• [Aim of the exercise] Look below for the line holding "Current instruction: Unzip" and the line holding "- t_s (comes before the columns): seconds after". Transcribe exactly those lines and all lines between them, nothing more.

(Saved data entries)
▶

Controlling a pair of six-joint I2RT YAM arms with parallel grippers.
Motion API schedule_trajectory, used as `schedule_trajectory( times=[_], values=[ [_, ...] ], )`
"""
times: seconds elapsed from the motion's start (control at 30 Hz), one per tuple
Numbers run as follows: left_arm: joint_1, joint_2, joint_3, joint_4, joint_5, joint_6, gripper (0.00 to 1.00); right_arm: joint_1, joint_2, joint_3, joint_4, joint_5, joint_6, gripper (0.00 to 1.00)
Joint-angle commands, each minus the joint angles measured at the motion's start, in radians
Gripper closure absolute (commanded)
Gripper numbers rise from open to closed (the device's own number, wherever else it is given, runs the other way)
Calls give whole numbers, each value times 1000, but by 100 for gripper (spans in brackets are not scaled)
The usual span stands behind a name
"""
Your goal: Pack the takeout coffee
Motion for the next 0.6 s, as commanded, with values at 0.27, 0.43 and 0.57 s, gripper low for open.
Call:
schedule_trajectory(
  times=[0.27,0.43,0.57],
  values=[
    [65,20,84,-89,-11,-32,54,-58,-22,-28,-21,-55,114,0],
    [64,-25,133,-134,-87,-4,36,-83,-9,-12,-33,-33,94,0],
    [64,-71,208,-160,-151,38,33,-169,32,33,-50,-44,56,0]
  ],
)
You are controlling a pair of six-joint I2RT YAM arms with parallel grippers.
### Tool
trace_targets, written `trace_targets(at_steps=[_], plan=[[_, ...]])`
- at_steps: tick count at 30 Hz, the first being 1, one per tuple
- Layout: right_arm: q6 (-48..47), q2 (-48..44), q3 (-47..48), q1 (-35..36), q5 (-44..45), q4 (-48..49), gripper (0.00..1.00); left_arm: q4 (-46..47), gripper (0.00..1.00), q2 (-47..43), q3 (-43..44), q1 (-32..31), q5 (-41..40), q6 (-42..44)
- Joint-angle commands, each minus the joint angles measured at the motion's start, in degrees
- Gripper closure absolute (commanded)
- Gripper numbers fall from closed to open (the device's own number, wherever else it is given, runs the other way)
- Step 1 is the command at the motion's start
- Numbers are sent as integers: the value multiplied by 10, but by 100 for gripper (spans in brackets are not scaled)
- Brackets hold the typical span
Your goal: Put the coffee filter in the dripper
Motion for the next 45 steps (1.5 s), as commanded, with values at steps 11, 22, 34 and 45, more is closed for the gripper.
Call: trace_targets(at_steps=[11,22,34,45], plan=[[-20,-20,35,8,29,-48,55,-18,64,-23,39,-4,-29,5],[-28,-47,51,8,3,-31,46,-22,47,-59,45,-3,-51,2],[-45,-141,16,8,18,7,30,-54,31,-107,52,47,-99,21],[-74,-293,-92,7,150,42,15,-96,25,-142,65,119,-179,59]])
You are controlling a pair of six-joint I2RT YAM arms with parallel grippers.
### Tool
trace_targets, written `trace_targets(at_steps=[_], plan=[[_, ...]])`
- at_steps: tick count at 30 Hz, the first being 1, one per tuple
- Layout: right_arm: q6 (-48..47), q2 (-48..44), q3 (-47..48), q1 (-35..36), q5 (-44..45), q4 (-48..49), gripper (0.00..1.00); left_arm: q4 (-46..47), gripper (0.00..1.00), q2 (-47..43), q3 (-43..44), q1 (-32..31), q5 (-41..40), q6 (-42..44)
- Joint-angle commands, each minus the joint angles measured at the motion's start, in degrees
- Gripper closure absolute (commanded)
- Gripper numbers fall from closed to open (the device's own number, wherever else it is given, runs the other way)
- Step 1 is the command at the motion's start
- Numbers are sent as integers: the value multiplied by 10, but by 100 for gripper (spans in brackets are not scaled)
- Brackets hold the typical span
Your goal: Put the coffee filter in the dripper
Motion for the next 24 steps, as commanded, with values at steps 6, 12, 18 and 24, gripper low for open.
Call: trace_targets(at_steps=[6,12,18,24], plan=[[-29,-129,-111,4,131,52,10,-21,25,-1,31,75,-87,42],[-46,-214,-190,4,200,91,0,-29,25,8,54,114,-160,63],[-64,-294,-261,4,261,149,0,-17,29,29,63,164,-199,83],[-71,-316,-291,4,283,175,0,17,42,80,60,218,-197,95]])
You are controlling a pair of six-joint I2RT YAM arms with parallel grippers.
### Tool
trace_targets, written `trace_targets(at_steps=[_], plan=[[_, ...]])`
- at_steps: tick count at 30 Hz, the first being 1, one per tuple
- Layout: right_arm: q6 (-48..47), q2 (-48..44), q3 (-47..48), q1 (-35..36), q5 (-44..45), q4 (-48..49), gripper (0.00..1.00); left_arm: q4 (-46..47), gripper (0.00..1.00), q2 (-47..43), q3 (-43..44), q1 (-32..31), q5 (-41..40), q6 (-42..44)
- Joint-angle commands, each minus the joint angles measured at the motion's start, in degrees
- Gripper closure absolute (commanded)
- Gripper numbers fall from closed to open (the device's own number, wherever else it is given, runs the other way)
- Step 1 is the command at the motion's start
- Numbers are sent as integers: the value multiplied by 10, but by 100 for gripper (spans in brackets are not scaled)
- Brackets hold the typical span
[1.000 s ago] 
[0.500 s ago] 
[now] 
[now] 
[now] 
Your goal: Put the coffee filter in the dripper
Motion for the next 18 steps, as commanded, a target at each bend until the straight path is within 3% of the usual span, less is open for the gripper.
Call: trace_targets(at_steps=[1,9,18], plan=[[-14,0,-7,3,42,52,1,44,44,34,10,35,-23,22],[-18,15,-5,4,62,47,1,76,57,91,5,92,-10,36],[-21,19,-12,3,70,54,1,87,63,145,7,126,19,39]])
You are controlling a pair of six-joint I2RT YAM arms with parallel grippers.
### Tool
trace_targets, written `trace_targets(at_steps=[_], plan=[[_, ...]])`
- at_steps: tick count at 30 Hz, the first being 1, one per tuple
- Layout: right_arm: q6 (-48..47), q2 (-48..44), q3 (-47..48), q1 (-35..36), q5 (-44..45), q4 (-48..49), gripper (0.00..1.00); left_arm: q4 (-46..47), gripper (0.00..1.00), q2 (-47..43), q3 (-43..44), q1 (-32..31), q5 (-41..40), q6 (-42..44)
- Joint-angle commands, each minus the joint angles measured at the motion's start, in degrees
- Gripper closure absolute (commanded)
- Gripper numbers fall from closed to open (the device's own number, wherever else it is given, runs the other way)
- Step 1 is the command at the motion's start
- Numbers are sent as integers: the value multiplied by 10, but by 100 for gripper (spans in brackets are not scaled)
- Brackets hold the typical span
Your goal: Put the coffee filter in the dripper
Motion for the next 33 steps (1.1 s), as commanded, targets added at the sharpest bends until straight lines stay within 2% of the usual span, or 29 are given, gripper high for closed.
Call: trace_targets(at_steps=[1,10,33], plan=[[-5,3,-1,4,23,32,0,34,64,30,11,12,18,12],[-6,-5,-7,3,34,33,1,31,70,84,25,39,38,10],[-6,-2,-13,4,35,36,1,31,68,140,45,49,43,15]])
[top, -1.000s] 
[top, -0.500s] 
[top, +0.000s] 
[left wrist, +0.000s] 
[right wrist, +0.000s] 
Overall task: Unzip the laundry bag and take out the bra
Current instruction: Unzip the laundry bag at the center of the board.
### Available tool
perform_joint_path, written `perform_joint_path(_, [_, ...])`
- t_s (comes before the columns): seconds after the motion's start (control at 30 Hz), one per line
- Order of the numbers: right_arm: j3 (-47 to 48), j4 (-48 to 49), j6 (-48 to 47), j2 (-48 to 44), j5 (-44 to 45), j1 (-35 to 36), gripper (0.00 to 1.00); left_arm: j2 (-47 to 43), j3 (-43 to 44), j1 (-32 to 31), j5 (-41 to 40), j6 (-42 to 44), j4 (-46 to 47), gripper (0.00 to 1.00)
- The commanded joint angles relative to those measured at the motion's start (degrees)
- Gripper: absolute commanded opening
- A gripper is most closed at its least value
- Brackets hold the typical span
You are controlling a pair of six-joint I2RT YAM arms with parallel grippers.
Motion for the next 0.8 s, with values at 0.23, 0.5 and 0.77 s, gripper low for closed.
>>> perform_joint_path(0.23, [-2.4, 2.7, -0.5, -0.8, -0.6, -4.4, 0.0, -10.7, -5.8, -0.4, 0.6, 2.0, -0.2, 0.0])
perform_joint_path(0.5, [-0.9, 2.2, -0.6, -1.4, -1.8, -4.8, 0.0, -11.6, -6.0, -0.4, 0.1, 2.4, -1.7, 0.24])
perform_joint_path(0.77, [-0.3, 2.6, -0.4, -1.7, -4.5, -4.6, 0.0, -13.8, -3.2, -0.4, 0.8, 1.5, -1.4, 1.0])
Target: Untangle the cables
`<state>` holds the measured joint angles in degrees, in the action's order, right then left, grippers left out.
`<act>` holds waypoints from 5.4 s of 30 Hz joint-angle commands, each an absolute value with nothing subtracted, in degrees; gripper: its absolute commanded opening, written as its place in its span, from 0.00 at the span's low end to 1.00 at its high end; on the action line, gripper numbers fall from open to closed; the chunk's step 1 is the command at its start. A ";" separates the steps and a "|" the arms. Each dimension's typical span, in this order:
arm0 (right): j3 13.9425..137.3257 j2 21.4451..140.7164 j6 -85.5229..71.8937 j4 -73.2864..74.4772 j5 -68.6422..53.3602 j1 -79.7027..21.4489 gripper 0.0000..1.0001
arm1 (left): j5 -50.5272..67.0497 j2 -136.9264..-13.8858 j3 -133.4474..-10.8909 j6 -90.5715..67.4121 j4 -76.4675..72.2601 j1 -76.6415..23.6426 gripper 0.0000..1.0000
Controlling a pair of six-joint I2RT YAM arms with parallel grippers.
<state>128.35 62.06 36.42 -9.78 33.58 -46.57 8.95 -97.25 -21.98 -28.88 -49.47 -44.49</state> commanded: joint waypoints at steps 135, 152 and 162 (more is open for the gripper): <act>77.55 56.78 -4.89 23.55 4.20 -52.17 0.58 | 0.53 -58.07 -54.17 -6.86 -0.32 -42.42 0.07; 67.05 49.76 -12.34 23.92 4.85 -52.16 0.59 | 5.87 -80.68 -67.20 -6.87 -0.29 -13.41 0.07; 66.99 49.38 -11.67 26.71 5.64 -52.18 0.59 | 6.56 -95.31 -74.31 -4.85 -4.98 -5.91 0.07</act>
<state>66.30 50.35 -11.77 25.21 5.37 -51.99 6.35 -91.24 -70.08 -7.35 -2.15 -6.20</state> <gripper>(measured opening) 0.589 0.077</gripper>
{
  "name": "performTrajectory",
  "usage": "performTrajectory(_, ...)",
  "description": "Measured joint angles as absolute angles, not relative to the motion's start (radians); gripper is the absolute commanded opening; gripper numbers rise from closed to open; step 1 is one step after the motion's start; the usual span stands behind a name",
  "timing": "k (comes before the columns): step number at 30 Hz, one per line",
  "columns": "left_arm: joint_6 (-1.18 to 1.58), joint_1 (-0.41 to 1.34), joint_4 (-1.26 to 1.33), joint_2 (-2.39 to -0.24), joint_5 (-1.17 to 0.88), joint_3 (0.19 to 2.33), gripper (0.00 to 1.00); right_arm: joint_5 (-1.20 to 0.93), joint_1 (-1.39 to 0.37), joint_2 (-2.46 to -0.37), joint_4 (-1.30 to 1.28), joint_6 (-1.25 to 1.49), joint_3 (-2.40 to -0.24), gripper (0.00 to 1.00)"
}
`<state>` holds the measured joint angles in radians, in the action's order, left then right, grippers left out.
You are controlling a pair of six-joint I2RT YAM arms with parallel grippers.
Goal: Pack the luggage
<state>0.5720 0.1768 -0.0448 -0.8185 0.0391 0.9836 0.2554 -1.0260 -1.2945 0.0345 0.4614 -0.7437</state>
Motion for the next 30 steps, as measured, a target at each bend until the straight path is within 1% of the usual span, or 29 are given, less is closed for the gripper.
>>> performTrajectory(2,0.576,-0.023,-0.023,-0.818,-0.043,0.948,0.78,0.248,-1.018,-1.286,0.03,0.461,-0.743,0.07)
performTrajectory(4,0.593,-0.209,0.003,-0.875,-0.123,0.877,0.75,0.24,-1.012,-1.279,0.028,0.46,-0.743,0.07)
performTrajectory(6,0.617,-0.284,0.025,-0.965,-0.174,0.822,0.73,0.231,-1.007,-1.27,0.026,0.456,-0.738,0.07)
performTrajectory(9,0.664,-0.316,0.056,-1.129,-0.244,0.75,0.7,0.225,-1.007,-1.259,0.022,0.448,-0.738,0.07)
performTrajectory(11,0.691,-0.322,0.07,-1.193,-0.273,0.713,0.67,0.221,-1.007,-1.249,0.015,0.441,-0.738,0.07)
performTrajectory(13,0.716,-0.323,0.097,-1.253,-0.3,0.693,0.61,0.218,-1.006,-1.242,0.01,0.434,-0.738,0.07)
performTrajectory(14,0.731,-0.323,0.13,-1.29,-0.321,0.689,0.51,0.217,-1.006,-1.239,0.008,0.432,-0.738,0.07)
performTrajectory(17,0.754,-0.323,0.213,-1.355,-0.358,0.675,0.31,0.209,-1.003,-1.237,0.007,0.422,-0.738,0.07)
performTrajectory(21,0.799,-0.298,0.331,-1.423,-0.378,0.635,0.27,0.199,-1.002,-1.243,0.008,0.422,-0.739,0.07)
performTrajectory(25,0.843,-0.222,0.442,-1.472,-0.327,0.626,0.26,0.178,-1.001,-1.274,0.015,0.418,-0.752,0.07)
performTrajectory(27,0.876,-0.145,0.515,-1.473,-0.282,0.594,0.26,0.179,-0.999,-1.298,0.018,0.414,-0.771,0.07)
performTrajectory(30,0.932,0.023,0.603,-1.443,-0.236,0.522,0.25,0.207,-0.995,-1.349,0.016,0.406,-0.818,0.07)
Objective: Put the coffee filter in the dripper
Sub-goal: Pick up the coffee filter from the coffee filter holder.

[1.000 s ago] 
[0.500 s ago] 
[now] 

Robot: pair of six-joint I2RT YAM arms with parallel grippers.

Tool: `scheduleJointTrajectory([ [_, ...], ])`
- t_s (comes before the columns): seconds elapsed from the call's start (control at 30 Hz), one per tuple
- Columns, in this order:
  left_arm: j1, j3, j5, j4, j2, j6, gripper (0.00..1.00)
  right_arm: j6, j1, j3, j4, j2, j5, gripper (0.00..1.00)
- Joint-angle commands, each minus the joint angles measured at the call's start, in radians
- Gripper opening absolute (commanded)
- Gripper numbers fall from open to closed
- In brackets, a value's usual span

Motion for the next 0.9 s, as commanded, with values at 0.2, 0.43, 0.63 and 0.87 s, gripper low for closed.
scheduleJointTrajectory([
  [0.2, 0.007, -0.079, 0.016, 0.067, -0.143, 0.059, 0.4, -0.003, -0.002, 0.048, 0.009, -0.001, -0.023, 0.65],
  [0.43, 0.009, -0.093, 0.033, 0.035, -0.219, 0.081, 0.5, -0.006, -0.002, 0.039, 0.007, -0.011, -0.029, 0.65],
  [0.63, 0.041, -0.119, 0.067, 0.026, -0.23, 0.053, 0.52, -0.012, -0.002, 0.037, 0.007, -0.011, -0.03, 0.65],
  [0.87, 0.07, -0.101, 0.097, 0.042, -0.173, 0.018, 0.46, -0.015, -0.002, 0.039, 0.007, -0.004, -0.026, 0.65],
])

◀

• [Written response]
Current instruction: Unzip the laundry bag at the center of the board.
### Available tool
perform_joint_path, written `perform_joint_path(_, [_, ...])`
- t_s (comes before the columns): seconds after the motion's start (control at 30 Hz), one per line

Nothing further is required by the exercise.